Des médias d’État iraniens liés aux Gardiens de la révolution (IRGC) — Fars News — indiquent qu’un projet de loi actuellement examiné par le parlement iranien décrit comment Téhéran et Oman géreraient le détroit.
Comme Fars est un média d’État iranien, considérez ces éléments comme les conditions proposées par Téhéran, et non comme un accord déjà conclu.
Ce que le projet de loi inclurait apparemment :
Les navires en provenance des États-Unis, d’Israël et de “d’autres pays hostiles” seraient interdits de passage.
Pendant une période donnée, l’entrée se ferait par le couloir nord près de l’Iran, et la sortie par le couloir sud près d’Oman.
Ensuite, les deux fermeraient et tout le trafic basculerait vers un seul couloir central. L’Iran gère l’entrée, et l’Iran et Oman gèrent conjointement la sortie.
Des frais obligatoires reconditionnés en “services” : assurance, ravitaillement, redevances environnementales, etc.

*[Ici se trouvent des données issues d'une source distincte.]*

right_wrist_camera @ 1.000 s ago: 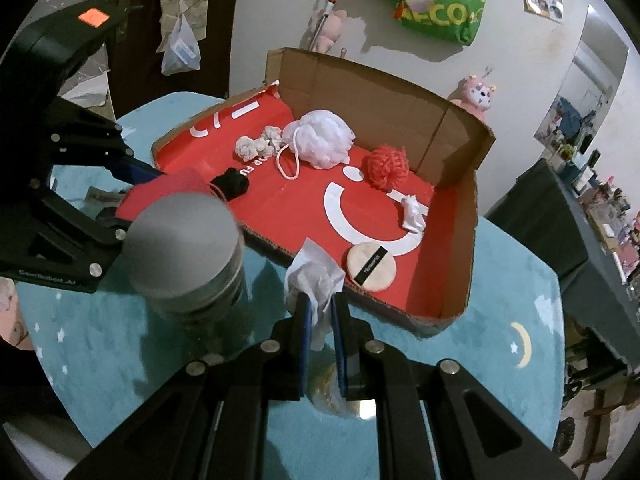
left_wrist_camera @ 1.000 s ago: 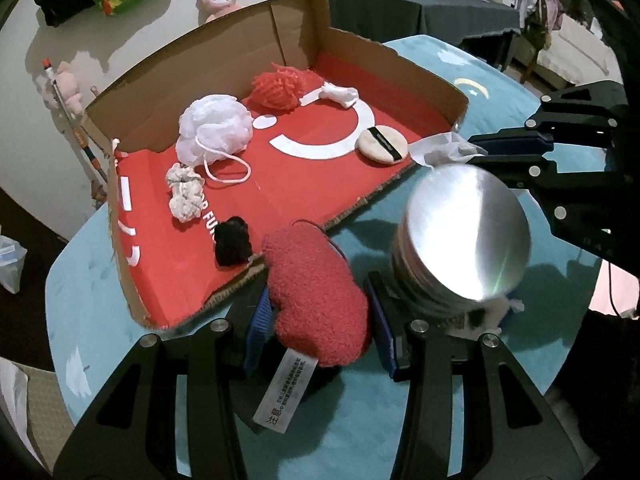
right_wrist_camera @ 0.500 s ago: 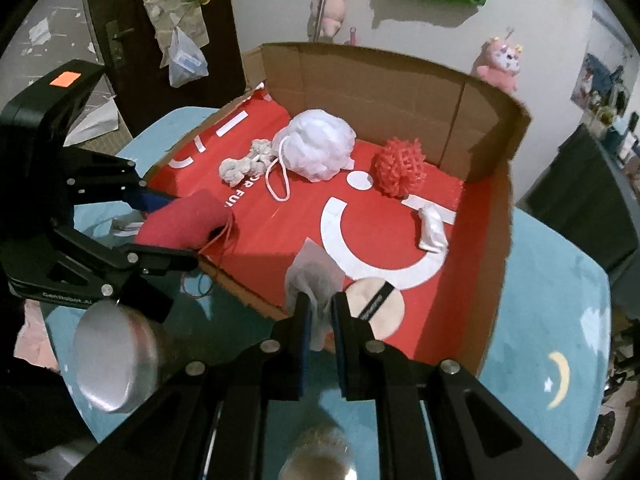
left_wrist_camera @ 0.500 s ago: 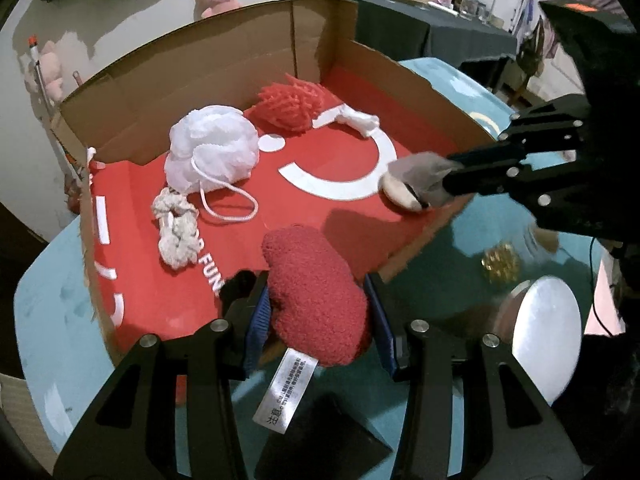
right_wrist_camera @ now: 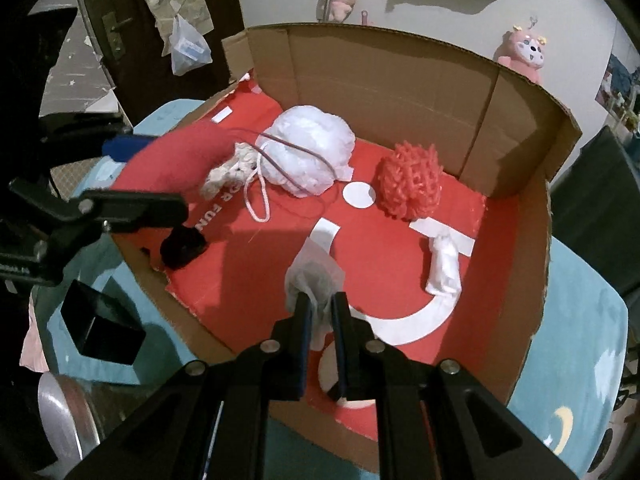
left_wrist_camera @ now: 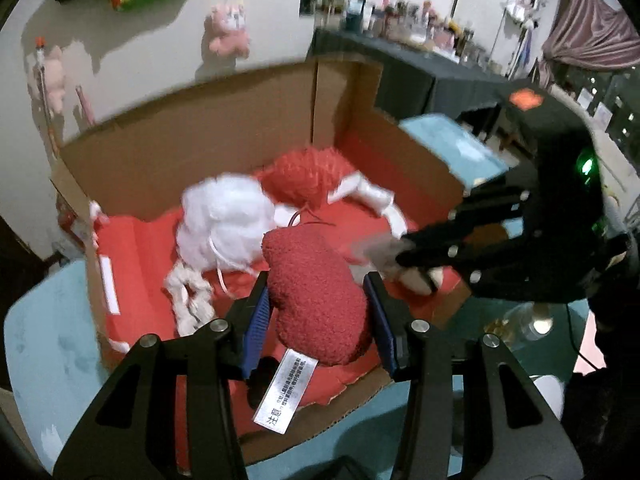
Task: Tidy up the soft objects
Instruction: 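Lower the red plush and tissue into the box and open both tools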
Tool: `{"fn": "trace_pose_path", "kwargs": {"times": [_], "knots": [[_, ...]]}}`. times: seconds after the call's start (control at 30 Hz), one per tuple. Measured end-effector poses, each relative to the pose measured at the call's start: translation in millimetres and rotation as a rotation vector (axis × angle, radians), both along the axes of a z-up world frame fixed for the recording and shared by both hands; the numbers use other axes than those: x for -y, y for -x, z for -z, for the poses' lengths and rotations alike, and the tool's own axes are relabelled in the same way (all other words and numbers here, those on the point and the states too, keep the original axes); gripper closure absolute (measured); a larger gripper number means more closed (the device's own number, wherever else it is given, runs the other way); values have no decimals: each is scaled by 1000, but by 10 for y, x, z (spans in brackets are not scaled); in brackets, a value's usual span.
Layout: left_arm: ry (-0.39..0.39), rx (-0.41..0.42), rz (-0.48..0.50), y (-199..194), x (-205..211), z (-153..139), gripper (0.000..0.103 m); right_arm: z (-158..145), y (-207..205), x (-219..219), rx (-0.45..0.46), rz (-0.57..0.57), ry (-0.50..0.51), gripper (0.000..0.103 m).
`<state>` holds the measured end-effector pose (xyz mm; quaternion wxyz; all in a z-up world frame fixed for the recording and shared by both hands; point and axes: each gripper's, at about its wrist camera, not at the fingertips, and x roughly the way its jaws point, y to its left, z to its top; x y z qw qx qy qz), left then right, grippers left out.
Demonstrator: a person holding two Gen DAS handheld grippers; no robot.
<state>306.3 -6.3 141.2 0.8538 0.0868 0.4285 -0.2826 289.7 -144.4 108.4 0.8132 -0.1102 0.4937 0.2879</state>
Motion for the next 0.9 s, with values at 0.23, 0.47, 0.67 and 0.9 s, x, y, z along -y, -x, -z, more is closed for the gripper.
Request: {"fn": "trace_pose_path", "kwargs": {"times": [0.23,0.47,0.67,0.9], "knots": [[-105,-146,-3,-176,138,553,59,192,-159,-47,-31,20,45,91],[-164,-186,-42,-290,140,749,58,278,-287,-51,-38,52,97,91],[-192,-195,-92,-389,41,801,58,353,-382,3,-43,87,130,91],[-208,-198,-106,-441,35,845,56,397,-403,18,-42,91,145,90]]}}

Le gouvernement iranien, en coordination avec ses forces armées, gère la navigation, la surveillance du trafic et la sécurité dans le Golfe.
Le hic, c’est tout ce qui n’est pas écrit dans ce texte. Les États-Unis veulent un passage libre, sans frais ; des assureurs occidentaux annulent leurs couvertures pour tout navire qui paie un péage à Hormuz, et Trump menace à nouveau de frapper l’Iran — une menace désormais répétée en boucle.